What you will do: Please set down every entry again exactly as it stands, without the pictures.

· · · · · · ·

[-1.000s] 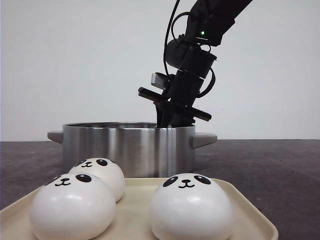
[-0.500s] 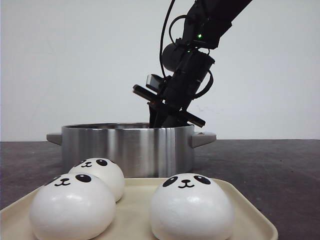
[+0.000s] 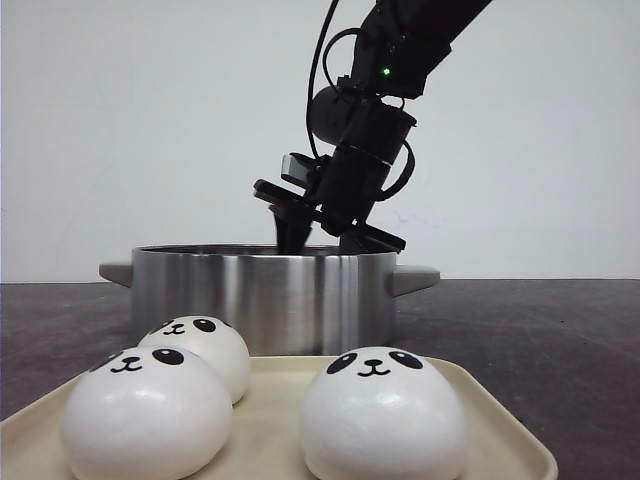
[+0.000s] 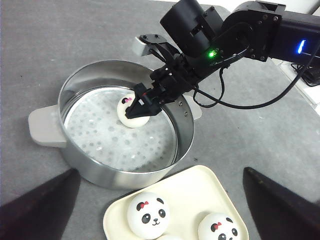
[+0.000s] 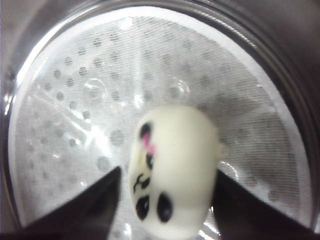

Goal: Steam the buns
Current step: 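Lower the bun into the steamer pot and open the right gripper, then raise the open right gripper out of the pot, then lower the left gripper onto the farther panda bun nearest it and grasp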

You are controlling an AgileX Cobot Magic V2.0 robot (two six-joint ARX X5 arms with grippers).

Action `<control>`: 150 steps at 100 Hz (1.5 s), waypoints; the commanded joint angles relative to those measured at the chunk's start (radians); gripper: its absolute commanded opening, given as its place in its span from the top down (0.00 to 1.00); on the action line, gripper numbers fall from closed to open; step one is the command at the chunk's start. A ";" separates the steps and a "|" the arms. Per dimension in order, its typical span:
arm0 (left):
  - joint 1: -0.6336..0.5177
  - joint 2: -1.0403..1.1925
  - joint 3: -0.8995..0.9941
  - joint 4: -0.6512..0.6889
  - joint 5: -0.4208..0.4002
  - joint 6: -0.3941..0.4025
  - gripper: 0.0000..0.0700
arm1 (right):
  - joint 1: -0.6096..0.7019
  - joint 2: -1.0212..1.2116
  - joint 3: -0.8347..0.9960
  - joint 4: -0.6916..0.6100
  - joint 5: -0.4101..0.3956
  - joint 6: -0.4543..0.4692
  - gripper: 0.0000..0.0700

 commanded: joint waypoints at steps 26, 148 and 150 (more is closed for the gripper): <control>-0.005 0.005 0.020 0.008 -0.002 0.014 0.09 | -0.005 0.020 0.023 0.047 0.042 0.010 0.24; -0.255 0.421 -0.022 -0.101 -0.099 -0.073 0.10 | 0.352 -0.666 0.569 -0.309 0.671 -0.219 0.99; -0.259 0.434 -0.022 -0.097 -0.105 -0.073 0.10 | 0.359 -0.685 0.569 -0.321 0.671 -0.219 0.99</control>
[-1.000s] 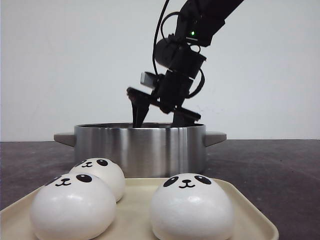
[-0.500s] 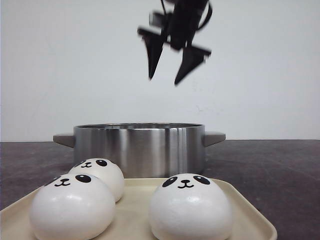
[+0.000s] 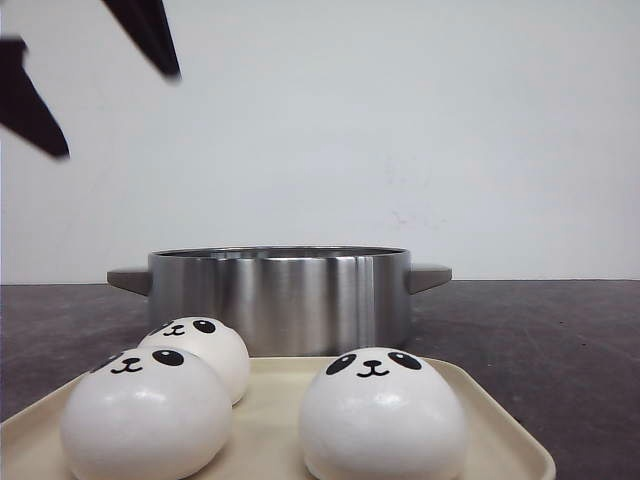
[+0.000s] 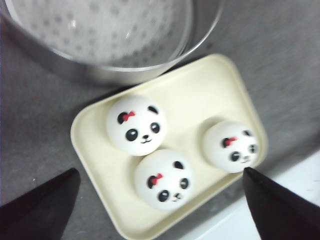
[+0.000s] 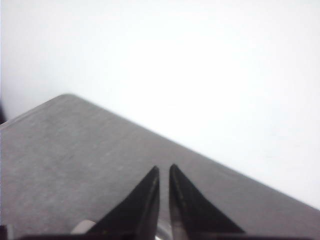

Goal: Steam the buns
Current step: 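Lower the left gripper onto the farther panda bun nearest it and grasp, then lift the bun with the left gripper and carry it over the pot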

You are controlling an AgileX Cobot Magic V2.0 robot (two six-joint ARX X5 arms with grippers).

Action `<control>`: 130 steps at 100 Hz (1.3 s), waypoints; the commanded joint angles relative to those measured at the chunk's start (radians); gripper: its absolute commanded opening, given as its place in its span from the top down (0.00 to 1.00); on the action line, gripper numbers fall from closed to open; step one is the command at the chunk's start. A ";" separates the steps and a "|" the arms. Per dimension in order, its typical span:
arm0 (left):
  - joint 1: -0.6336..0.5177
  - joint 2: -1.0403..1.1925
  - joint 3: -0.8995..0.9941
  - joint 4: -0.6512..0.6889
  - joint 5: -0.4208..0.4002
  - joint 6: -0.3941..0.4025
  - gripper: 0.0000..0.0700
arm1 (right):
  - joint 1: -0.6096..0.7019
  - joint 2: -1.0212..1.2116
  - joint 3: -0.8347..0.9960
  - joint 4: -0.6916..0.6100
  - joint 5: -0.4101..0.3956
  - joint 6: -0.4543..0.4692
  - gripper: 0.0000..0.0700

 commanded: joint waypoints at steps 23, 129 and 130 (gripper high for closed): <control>-0.040 0.200 0.010 0.062 -0.023 -0.008 0.10 | 0.105 -0.197 0.018 -0.179 0.116 -0.036 0.99; -0.108 0.309 0.014 0.172 -0.056 -0.082 0.99 | 0.134 -0.438 0.012 -0.320 0.232 -0.006 0.99; -0.110 0.296 0.014 0.176 -0.056 -0.084 0.99 | 0.134 -0.438 0.011 -0.320 0.232 -0.006 0.99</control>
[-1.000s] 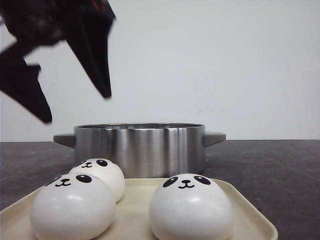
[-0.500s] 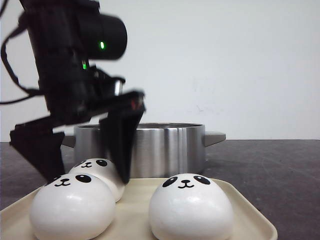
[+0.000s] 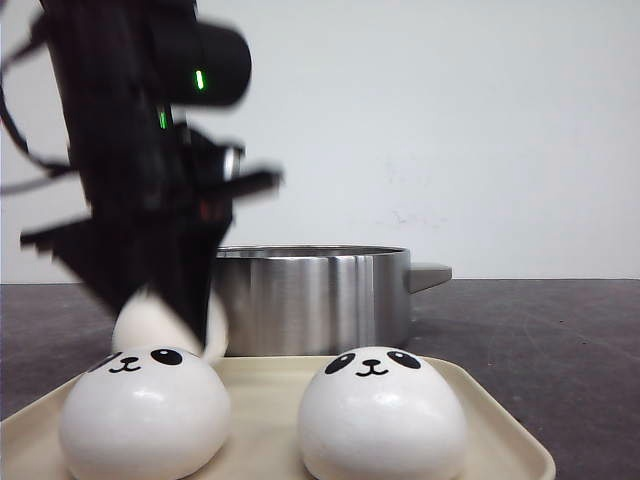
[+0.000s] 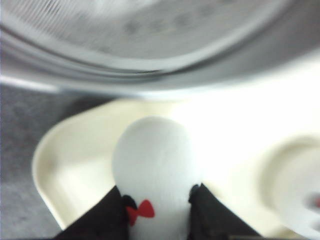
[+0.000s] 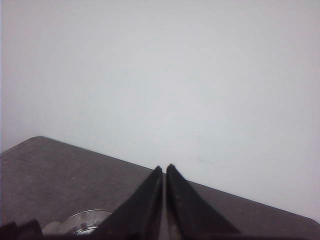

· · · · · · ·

Your solution:
[-1.000s] 
[-0.500s] 
[+0.000s] 
[+0.000s] 
[+0.000s] 

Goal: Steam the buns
Current step: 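Lower the bun into the steamer pot and open the right gripper, then raise the open right gripper out of the pot, then lower the left gripper onto the farther panda bun nearest it and grasp
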
You are controlling an AgileX Cobot Magic V2.0 robot (two six-joint ARX X5 arms with grippers).

Action `<control>`: 150 steps at 100 Hz (1.5 s), waypoints; the commanded joint angles relative to those measured at the chunk's start (radians); gripper: its absolute commanded opening, given as its place in its span from the top down (0.00 to 1.00); on the action line, gripper numbers fall from closed to open; step one is the command at the chunk's start. A ";" separates the steps and a "|" the arms. Per dimension in order, its typical span:
arm0 (left):
  - joint 1: -0.6336..0.5177
  - joint 2: -1.0403..1.1925
  - joint 3: -0.8995..0.9941
  - joint 4: -0.6512..0.6889
  - joint 5: -0.4208..0.4002
  - joint 6: -0.3941..0.4025
  - gripper: 0.0000..0.0700
arm1 (right):
  - joint 1: -0.6096..0.7019
  - joint 2: -1.0212..1.2116
  - joint 3: -0.8347..0.9960
  - joint 4: -0.6916..0.6100
  - joint 5: -0.4101..0.3956
  - joint 6: -0.4543..0.4692
  - gripper: 0.0000..0.0700

 commanded: joint waypoints at steps 26, 148 and 150 (more is closed for the gripper): <control>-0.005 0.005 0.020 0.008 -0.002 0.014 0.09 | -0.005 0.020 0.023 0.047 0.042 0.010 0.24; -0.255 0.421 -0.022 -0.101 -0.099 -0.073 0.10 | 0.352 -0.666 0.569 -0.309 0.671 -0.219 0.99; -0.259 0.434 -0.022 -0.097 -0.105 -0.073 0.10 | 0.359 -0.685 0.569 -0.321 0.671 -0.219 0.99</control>
[-1.000s] 
[-0.500s] 
[+0.000s] 
[+0.000s] 
[+0.000s] 

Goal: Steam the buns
Current step: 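Lower the left gripper onto the farther panda bun nearest it and grasp, then lift the bun with the left gripper and carry it over the pot
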
You are controlling an AgileX Cobot Magic V2.0 robot (two six-joint ARX X5 arms with grippers).

Action `<control>`: 130 steps at 100 Hz (1.3 s), waypoints; the commanded joint angles relative to those measured at the chunk's start (radians); gripper: its absolute commanded opening, given as its place in its span from the top down (0.00 to 1.00); on the action line, gripper numbers fall from closed to open; step one is the command at the chunk's start. A ";" separates the steps and a "|" the arms. Per dimension in order, its typical span:
arm0 (left):
  - joint 1: -0.6336..0.5177
  - joint 2: -1.0403..1.1925
  - joint 3: -0.8995..0.9941
  - joint 4: -0.6512..0.6889
  - joint 5: -0.4208..0.4002
  - joint 6: -0.3941..0.4025
  - gripper: 0.0000..0.0700
arm1 (right):
  - joint 1: -0.6096..0.7019
  - joint 2: -1.0212..1.2116
  - joint 3: -0.8347..0.9960
  - joint 4: -0.6916..0.6100
  - joint 5: -0.4101..0.3956
  - joint 6: -0.4543..0.4692
  - gripper: 0.0000..0.0700

 commanded: joint waypoints at steps 23, 129 and 130 (gripper high for closed): <control>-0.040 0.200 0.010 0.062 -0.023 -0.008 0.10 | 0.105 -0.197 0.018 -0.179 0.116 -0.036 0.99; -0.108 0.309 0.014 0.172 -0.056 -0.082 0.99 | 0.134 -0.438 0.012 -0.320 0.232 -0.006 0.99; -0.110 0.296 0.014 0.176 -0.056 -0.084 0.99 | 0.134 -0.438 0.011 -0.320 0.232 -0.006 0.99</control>
[-1.000s] 
[-0.500s] 
[+0.000s] 
[+0.000s] 
[+0.000s] 

Nothing further is required for this answer.